Certa manhã, algumas semanas antes do Natal, uma professora pré-primária em Atenas encontrou um bilhete que dizia respeito a uma de suas alunas de quatro anos de idade. “Não voltarei para buscar Anna hoje porque não tenho dinheiro para cuidar dela”, dizia o bilhete. “Por favor, tome conta dela. Desculpe. Sua mãe.” Nos dois últimos meses, o padre Antonios, um jovem sacerdote ortodoxo que dirige um centro de juventude para a população carente, encontrou quatro crianças em sua porta - entre elas, um bebê com menos de um mês de idade. Outra organização não governamental teve de atender um casal cujos bebês gêmeos estavam hospitalizados, sendo tratados por desnutrição. Isso porque a mãe, também desnutrida, não conseguia amamentá-los. Casos como estes estão chocando um país em que laços familiares são bastante valorizados. O fracasso em cuidar de seus filhos é visto como algo inaceitável socialmente: para os gregos, parecem histórias saídas do Terceiro Mundo, e não de sua própria capital, Atenas. [...]
O diretor de assistência social da SOS Children’s Villages, Stergios Sifnyos, diz que a ONG não está acostumada a receber crianças de famílias afetadas pela crise, nem quer fazê-lo. [...] No passado, a SOS Children’s Village costumava cuidar de crianças afastadas de seus pais quando estes tinham problemas com álcool e drogas. Agora, o principal fator é a pobreza.

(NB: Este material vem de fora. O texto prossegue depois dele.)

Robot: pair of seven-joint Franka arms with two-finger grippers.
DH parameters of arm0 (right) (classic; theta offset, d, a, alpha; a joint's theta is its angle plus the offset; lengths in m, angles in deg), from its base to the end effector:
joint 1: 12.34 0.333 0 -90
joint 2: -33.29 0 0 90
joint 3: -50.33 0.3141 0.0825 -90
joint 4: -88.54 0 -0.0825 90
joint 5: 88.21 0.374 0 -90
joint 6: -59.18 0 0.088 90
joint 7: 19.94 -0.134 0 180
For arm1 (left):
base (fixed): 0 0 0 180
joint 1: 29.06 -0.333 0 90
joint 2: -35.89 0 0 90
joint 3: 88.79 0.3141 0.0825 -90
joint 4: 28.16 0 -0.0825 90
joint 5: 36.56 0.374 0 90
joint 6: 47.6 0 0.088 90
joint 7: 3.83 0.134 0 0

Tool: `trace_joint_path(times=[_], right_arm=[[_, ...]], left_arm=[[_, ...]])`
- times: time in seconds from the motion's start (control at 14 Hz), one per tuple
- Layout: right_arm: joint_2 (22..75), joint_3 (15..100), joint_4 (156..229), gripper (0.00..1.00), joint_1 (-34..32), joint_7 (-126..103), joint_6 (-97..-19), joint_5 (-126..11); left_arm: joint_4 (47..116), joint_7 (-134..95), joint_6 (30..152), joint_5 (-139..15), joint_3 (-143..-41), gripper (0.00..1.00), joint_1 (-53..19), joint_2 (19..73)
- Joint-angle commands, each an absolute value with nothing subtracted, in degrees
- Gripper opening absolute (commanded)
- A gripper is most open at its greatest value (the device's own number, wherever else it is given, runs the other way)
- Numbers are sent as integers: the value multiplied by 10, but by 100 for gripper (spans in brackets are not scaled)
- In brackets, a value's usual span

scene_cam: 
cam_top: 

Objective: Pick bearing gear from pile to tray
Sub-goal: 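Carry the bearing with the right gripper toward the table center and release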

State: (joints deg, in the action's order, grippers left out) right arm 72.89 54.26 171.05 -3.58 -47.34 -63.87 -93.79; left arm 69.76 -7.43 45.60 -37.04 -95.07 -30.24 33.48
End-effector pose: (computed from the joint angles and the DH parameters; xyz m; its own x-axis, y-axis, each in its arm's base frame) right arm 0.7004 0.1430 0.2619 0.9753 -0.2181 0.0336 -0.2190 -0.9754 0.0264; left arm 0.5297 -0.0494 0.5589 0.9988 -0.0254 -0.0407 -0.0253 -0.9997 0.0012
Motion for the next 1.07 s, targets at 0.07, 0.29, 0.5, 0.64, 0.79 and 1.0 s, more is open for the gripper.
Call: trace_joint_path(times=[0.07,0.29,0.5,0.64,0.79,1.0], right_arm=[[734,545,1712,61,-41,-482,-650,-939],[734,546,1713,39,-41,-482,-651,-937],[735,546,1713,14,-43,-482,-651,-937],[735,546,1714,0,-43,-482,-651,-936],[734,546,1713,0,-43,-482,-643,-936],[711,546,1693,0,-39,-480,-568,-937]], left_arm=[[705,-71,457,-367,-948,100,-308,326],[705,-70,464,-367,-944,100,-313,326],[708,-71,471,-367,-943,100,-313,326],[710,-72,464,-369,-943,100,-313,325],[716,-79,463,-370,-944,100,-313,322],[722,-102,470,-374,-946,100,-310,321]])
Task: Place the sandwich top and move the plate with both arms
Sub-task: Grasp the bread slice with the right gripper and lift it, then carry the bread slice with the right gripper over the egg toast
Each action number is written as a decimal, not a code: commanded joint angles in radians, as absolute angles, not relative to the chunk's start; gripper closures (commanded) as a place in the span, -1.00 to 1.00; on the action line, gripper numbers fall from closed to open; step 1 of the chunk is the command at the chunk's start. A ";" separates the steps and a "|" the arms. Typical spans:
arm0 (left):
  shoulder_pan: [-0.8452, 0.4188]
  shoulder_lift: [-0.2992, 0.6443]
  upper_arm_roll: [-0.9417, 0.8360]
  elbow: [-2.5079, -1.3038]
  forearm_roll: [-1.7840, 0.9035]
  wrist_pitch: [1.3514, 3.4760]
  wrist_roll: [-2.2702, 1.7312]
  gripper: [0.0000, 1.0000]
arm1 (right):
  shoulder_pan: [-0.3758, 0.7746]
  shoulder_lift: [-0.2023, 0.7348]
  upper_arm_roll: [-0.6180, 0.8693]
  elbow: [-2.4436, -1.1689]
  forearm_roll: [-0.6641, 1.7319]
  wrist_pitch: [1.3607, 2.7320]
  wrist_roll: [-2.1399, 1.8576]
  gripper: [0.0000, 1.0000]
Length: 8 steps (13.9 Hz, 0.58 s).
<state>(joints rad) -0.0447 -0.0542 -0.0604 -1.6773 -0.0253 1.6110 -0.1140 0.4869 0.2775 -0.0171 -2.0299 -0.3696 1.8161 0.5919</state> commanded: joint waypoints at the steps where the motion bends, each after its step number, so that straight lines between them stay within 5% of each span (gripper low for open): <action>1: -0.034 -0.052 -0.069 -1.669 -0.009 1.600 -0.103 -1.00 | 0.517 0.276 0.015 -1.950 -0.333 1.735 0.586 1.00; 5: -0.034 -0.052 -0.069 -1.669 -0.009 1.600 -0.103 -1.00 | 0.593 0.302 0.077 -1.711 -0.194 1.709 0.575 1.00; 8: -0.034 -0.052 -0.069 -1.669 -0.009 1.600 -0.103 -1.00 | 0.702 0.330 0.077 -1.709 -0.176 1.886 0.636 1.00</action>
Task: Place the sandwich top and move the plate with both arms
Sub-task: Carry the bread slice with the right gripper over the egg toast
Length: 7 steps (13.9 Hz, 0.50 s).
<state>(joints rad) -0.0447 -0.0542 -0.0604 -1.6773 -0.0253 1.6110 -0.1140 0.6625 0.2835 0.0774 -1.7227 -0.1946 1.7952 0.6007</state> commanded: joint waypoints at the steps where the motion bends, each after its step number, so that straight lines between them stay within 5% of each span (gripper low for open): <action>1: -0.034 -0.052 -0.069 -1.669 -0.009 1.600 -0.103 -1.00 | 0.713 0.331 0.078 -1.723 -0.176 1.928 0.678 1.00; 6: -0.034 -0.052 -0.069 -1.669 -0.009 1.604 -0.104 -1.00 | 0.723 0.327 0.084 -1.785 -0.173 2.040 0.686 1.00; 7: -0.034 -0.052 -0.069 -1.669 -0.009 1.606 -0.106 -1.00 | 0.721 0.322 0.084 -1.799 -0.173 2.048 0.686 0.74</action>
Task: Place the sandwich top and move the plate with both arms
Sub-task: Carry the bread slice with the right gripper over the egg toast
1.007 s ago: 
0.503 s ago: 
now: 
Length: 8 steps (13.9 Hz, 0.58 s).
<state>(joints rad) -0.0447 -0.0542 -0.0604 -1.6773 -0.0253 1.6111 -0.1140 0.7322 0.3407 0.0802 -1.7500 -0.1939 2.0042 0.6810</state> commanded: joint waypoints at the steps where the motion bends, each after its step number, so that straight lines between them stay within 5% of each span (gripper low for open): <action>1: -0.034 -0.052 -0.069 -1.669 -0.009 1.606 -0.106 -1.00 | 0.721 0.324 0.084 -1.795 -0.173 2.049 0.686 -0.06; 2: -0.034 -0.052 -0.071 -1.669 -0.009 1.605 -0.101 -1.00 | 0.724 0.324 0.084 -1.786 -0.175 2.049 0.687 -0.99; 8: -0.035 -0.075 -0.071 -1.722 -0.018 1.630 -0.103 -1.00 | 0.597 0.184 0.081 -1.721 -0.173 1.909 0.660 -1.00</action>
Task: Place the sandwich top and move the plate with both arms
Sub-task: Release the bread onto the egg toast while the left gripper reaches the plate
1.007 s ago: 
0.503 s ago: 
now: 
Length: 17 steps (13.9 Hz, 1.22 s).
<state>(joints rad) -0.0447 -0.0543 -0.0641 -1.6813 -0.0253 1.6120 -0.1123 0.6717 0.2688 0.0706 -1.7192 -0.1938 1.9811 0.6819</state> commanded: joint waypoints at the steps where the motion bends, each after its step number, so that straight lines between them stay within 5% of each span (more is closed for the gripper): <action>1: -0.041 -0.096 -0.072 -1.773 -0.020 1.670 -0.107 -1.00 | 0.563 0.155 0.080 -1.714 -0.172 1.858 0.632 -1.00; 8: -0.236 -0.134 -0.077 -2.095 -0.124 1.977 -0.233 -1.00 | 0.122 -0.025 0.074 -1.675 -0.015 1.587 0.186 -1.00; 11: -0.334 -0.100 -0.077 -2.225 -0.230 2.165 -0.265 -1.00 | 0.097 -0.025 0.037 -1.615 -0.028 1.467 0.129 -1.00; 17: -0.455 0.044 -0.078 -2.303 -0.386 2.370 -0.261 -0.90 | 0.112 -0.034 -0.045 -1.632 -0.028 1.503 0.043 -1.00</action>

Outra ONG, The Smile of a Child, atendia no passado principalmente casos envolvendo abusos e negligência de menores. Hoje também está tendo que atender crianças prejudicadas por carências econômicas. O psicólogo-chefe da ONG, Stefanos Alevizos, diz que, quando uma criança é deixada por seus pais nessa situação, suas fundações psicológicas ficam profundamente abaladas. “Elas experimentam (os sentimentos de) separação como um ato de violência, porque não conseguem entender as razões disso”, explica.
Mas, para Sofia Kouhi, da mesma ONG, a maior tragédia da atual situação grega é que os pais que deixam seus filhos sob os cuidados de terceiros costumam ser os que mais amam essas crianças. “É muito triste ver a dor em seu coração por deixar seus filhos, mas eles sabem que é melhor assim, pelo menos neste momento”, opina.
O padre Antonios discorda. Ele acredita que, por mais pobres que sejam seus pais, as crianças sempre estão em melhor situação se estiverem com suas famílias. “Essas famílias serão julgadas por abandonarem seus filhos”, afirma. “Podemos prover comida e abrigo, mas a maior necessidade de uma criança é sentir o amor de seus pais.”